心の中で頭をぺこぺこしてから、返してもらったスマホを切った。
「……はぁ。これで証明できたわよね?私には透しかいないって。ということで、この無意味なお見合い、もう終わらせて。私が許せないから。」
「いいえ。ダメです。あれは貴女に片思いをしていた、ただ仕事の上司ではないですか。証明なんて出来てません!ですから貴女と透さんが結ばれるなんてやはり認められませんわ。」
はぁ?おい姉ちゃん。コッチは秀一に誤解させてしまったっていう大損害かかえたんだよな。わかってんのか?この女。
誤解させるだけしてなんの収穫もないなんてふざけんな。
「はい?貴女一体何様かしら?貴女は私と彼の母親にでもなったつも………り、……って、え、ちょ、」
「菜々」
私の言葉を遮り、バーボンが私の名前を呼び、肩を強く引き寄せた。
コッチはプチパニック。
なになになに?
なぜゆえ抱きしめるのだお前は。
バーボンの手が私の顔に伸びてきた。
私の顔を優しく自分に向けさせる。
はい?はい?はい?
その表情は不敵な笑みでもなく、からかいの眼でもない。
近付いてける色気のある男の顔。
これは、……キス、される。
「…バー、とお、……っ、ん。」
唇からバーボンの体温が私に移った。
唇を包み込まれ、柔らかい質感を感じさられた。
一瞬で静かになった空間。
唇が離れ、リップ音が室内に響く。
は?
私は指を唇に手を当て、バーボンを見つめた。
「な。……」
「菜々、落ち着いて。」
ちょ、何?キス………されたんだけど。ねぇ。
え?……え?
バーボンを暫く見つめていると、一度小さく笑顔で微笑えまれ、後頭部を優しく撫でられた。

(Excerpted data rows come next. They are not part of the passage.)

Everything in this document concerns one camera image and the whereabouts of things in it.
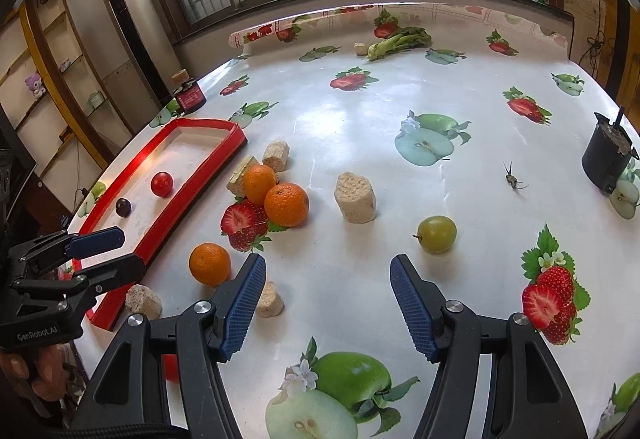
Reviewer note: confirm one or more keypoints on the beige bread chunk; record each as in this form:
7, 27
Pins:
275, 156
355, 198
238, 177
144, 301

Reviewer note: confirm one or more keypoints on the black motor with red label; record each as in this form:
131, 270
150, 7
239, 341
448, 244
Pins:
190, 97

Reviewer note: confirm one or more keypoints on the small corn cob piece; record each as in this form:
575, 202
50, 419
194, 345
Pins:
360, 49

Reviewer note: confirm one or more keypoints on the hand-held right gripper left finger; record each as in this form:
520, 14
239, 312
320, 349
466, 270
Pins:
245, 304

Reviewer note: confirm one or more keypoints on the orange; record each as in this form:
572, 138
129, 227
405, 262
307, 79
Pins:
286, 204
259, 183
210, 264

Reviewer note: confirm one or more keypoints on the person's left hand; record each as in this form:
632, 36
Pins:
45, 369

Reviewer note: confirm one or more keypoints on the dark purple plum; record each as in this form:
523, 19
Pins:
123, 207

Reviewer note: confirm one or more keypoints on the black cylindrical motor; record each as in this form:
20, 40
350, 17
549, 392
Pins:
606, 154

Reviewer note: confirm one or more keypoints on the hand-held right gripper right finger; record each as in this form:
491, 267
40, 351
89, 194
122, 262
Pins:
412, 309

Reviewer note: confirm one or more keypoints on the small insect toy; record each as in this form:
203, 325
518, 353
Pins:
511, 178

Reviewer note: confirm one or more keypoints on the small green box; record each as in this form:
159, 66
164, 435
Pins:
95, 100

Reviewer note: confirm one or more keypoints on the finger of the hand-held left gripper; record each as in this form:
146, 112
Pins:
95, 240
112, 271

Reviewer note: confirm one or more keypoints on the red tomato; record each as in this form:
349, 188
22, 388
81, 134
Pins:
171, 367
162, 184

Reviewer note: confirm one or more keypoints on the fruit print tablecloth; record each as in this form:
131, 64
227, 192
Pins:
350, 129

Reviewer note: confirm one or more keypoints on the purple plush toy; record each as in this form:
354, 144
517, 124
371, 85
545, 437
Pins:
34, 84

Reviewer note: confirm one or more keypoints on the green grape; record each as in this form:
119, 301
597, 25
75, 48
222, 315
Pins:
437, 234

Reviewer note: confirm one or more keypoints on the green leafy vegetable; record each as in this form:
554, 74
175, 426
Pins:
400, 41

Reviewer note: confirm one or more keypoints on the standing air conditioner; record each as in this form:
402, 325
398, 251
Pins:
135, 34

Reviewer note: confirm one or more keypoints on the red rimmed white tray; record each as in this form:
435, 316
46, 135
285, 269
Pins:
192, 146

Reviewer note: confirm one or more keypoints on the wooden shelf unit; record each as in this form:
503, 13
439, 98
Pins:
55, 69

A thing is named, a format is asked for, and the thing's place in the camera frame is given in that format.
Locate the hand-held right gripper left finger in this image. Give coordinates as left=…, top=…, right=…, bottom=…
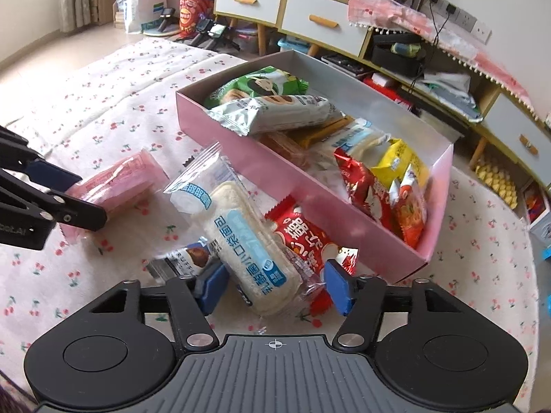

そしてバーボンはいたずらっぽい表情でハムスター娘にウィンクし、人差し指を唇に当てて「しーっ」というジェスチャーをする。
ちょっと小悪魔的な表情や強調された唇。
恐らく初めて見るバーボンの胡散臭くない”素直”な笑顔だ。
流石にちょっとドキドキ、する。
だってこんな顔見たことないかも、
なんだこの29歳。
…………かわいい、
………いや、待て。
違うだろ。
おちつけ自分。
正常なフィルターに戻れ。
容易くコイツのあざと菌にやられるんじゃないっ!
いいか?ただこの言い争いを中断させる為だけにキスされたんだぞ?
ふざけんな変態め。
私を使うな。
もっと止める方法あるだろ。
ふん。
考えろ能無しめ。
ジト目でバーボンを見る。
するとバーボンもこっちを見た。
「すみませんが、あまり僕の恋人を虐めないで貰えませんか?僕は彼女のことを心から愛してますし、逆もまた然り。もし、……たとえ彼女が別の男を好きだとしても、僕はその男から必ず奪ってみせる。誰にも渡さない。悪いですが、僕が貴女を好きになる時間はありません。ですからこの話、僕の意思で辞退させて頂きます。」
物腰の柔らかい言い方であったが、どこか力強いメッセージが含まれていた。
嘘の言葉なのに、私でさえ本気にさせられた。
また、………その目。
嫌だ。
演技と分かってても、まるでバーボンが本気で私のことが好きみたいに思えてくる。
やめて。
「……は、…はい。ごめんなさい。」
「ふふっ。分かって頂けると助かります。」
厳しい空気だったが、バーボンが優しく彼女に微笑むだけでその場が柔らかくなった。
バーボンは再び私の方に向き合う。
「…お仕事が出来てしまいましたね、本当は貴女を好きと言う男の元へは連れては行きたくないですが、仕事ですし送っていくので出ましょうか。」
ちらっとハムスター娘の顔を見る。
悔しそうで、必死に耐えてはいるが今すぐにでも泣いてしまいそうな顔。
そりゃそうだ。仮にも好きな人から拒絶されてしまったんだから。
不本意だけど………気持ちはわかるから、せめて
「いいえ。透はここに残って。まだ食事が残っているわ。それに、……透にしか出来ない事、あるんじゃない?」
私の目をじっと見つめられた。
私の真意を確かめるみたいに。
「………わかりました。」
「………。え、私、本当に透さんと……?」
余計なお世話だ、って思ってるかもしれないけど、あんた1人よくても周りを不幸にしたらダメでしょ。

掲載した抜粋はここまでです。